═══ SUPPLIED INFORMATION

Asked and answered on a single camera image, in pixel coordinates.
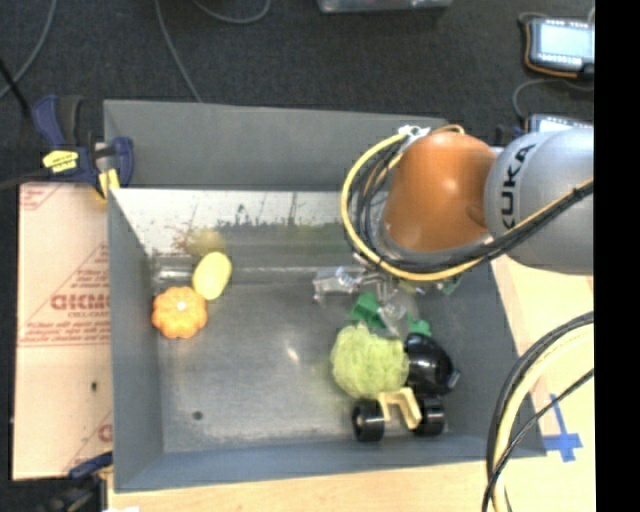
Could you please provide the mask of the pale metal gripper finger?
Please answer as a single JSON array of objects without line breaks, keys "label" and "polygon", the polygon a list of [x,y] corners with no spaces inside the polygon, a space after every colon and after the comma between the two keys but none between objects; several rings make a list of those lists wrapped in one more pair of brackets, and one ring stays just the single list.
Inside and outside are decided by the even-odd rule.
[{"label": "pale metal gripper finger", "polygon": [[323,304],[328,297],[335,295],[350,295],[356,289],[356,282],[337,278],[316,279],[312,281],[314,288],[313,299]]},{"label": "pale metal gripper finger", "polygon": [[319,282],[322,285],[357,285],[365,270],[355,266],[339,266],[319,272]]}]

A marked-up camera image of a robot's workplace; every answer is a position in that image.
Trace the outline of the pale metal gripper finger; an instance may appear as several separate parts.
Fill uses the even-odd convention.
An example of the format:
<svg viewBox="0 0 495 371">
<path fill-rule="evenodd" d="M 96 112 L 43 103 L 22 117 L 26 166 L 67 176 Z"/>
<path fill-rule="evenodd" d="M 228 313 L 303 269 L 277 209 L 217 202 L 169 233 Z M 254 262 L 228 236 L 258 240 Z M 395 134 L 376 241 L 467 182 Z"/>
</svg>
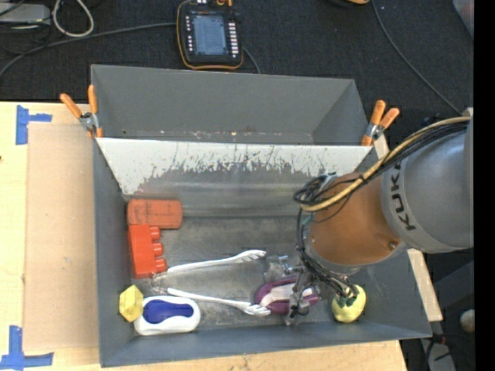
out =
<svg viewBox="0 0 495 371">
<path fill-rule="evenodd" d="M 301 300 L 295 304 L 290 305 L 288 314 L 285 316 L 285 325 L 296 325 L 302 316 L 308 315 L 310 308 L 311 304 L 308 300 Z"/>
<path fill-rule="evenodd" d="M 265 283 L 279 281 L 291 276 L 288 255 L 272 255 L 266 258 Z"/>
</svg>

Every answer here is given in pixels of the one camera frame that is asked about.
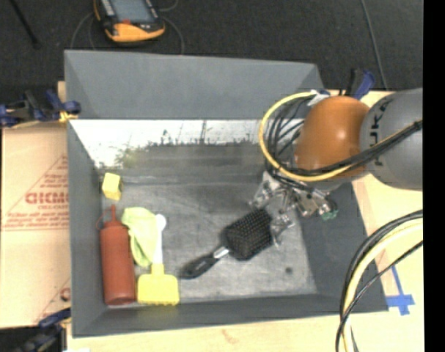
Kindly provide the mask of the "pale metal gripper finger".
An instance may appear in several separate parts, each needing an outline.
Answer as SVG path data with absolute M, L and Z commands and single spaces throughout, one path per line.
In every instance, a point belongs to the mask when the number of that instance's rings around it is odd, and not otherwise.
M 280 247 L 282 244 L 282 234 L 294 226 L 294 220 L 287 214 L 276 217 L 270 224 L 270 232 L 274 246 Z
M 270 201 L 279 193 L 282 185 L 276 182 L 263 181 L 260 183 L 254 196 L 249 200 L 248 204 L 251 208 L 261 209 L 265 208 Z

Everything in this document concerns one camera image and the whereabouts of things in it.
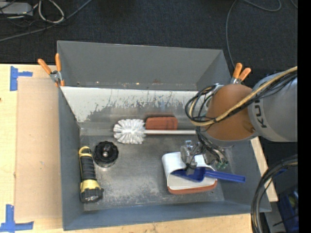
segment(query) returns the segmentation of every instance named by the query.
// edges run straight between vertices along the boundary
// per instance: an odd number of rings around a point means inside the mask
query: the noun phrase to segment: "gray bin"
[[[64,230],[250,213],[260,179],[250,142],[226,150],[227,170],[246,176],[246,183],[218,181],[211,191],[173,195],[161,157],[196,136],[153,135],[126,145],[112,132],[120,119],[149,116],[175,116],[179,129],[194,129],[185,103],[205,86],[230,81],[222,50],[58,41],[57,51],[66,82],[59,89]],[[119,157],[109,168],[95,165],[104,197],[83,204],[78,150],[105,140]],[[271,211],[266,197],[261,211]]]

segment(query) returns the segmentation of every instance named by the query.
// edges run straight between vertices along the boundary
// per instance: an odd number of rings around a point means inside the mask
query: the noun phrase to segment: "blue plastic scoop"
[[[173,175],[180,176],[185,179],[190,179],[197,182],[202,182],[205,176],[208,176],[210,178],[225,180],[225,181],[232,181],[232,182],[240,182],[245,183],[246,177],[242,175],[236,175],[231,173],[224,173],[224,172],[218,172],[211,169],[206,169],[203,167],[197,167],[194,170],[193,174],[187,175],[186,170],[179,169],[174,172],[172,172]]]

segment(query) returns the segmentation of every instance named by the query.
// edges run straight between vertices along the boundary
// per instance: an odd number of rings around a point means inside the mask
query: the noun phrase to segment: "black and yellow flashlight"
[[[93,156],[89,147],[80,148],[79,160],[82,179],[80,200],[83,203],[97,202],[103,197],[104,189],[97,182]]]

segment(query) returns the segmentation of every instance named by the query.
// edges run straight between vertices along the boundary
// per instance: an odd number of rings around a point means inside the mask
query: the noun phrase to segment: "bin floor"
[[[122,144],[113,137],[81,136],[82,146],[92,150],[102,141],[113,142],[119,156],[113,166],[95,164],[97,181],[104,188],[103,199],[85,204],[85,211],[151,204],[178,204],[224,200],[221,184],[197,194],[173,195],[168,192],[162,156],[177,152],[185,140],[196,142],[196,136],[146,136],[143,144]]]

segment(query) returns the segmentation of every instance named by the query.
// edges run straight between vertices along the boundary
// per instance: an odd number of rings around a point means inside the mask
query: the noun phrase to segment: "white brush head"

══════

### THE TASK
Starting at the line that has "Inside and outside" in the records above, restate word for word every line until the one that has "A marked-up camera", and include that one as well.

### PROBLEM SOLUTION
Inside and outside are decided by the even-odd rule.
[{"label": "pale metal gripper finger", "polygon": [[323,304],[328,297],[335,295],[350,295],[356,289],[356,282],[337,278],[316,279],[312,281],[314,288],[313,299]]},{"label": "pale metal gripper finger", "polygon": [[319,282],[322,285],[357,285],[365,270],[355,266],[339,266],[319,272]]}]

A marked-up camera image of a robot's workplace; every answer is a position in that image.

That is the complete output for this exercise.